Lead-free relaxor-ferroelectric ceramics for high-energy-storage applications

Abstract

Relaxor-ferroelectric ceramics capacitors have been in the front lines of investigations aimed at optimizing energy density due to their high P_max, suppressed P_r, and high BDS levels, attributed to their highly dynamic polar nano-regions. A set of (1 − x)SrTiO₃–x[0.88BaTiO₃–0.12Bi(Li_0.5Ta_0.5)O₃] ceramics (x = 0, 20, 40, 60 and 80 mol%), abbreviated as (1 − x)ST–x(BT–BLT), was designed and fabricated via a solid-state reaction route. A striking energy-storage density of 2.24 J cm⁻³, coupled with a high efficiency of η = 81% at 300 kV cm⁻¹, was measured for these (1 − x)ST–x(BT–BLT) ceramics. The incorporation of BT–BLT ceramics was found to dramatically transform the paraelectric state of strontium titanate into the relaxor-ferroelectric state, by introducing broad relaxor behavior. The energy storage properties of the ceramic with x = 60 mol% showed outstanding stability in frequency (10–100 Hz) and temperature (20–120 °C), with minimal variation of (±≤0.5%), over the course of 10⁵ cycles.

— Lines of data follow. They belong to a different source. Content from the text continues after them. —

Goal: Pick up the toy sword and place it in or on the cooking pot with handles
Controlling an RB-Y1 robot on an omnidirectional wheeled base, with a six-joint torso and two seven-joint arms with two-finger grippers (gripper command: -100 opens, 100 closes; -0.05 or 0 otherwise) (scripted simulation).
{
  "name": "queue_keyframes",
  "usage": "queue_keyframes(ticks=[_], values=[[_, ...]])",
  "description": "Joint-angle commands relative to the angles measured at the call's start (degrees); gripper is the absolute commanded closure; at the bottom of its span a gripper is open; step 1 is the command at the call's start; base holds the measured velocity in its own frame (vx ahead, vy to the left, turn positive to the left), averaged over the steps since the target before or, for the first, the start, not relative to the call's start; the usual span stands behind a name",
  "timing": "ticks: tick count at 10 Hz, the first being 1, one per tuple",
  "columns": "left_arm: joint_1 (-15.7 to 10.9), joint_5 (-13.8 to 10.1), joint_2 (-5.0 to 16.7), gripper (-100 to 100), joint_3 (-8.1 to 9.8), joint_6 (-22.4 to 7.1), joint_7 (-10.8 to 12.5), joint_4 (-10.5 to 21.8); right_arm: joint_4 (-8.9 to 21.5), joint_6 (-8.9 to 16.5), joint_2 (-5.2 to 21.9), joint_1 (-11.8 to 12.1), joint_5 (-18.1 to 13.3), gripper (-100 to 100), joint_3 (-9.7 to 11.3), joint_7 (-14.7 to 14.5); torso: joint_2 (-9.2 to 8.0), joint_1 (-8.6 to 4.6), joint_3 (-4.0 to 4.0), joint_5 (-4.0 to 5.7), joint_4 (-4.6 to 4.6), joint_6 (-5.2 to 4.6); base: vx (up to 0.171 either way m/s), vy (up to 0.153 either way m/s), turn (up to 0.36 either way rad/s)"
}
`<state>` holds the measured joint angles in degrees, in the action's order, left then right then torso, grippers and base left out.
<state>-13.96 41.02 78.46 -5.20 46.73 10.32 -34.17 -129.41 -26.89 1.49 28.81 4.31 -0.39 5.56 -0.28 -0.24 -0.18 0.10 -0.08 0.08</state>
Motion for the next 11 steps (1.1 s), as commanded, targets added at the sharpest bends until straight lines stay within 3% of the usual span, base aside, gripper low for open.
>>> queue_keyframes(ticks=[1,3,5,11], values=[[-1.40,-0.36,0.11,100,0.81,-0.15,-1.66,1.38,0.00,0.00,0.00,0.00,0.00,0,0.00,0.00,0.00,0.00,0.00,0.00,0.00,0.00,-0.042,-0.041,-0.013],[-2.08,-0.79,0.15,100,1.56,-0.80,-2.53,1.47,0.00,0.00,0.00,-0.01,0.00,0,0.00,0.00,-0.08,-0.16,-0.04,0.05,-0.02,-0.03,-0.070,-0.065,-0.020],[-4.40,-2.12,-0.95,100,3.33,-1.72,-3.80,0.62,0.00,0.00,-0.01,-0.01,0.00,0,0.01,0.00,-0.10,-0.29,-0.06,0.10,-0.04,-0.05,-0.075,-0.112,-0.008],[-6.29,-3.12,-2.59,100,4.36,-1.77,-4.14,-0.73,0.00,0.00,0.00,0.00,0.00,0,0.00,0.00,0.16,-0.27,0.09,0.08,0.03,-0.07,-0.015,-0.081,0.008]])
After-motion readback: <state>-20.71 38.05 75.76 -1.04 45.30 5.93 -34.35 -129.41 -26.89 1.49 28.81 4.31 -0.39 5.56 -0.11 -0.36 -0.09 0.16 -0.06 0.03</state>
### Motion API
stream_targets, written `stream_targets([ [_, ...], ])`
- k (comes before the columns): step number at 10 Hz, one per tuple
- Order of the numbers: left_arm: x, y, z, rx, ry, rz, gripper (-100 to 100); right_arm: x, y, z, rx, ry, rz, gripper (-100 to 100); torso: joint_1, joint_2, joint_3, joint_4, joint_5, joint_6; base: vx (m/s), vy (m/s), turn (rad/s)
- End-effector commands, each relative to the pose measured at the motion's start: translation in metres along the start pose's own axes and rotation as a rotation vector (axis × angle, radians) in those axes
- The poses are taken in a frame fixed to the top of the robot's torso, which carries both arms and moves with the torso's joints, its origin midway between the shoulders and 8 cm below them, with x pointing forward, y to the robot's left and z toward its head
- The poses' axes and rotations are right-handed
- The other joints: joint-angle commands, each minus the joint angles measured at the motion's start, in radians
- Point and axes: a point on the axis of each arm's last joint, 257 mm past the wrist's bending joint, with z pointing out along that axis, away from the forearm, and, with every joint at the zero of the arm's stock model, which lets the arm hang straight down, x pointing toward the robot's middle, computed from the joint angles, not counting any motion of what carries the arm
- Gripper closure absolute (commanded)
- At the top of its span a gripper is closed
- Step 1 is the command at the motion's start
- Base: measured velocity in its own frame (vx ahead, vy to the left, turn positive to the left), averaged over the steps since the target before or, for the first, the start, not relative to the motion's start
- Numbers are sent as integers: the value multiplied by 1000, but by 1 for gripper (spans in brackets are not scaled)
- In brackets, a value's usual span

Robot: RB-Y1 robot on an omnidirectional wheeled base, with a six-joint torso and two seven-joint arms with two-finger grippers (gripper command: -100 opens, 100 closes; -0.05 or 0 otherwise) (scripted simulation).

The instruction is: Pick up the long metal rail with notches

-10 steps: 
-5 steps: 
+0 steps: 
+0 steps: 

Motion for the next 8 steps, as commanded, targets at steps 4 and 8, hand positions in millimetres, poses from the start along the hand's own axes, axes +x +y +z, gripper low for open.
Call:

Moreover, under various electric fields, rapid charge and discharge (≤1.5 μs) was also observed for this x = 60 mol% ceramic. Most significantly, the outcomes of this study are expected to provide a standard for other emerging lead-free dielectric ceramics displaying very good energy-storage properties and excellent electric field endurance, which are of pragmatic importance for cutting-edge pulsed power technology.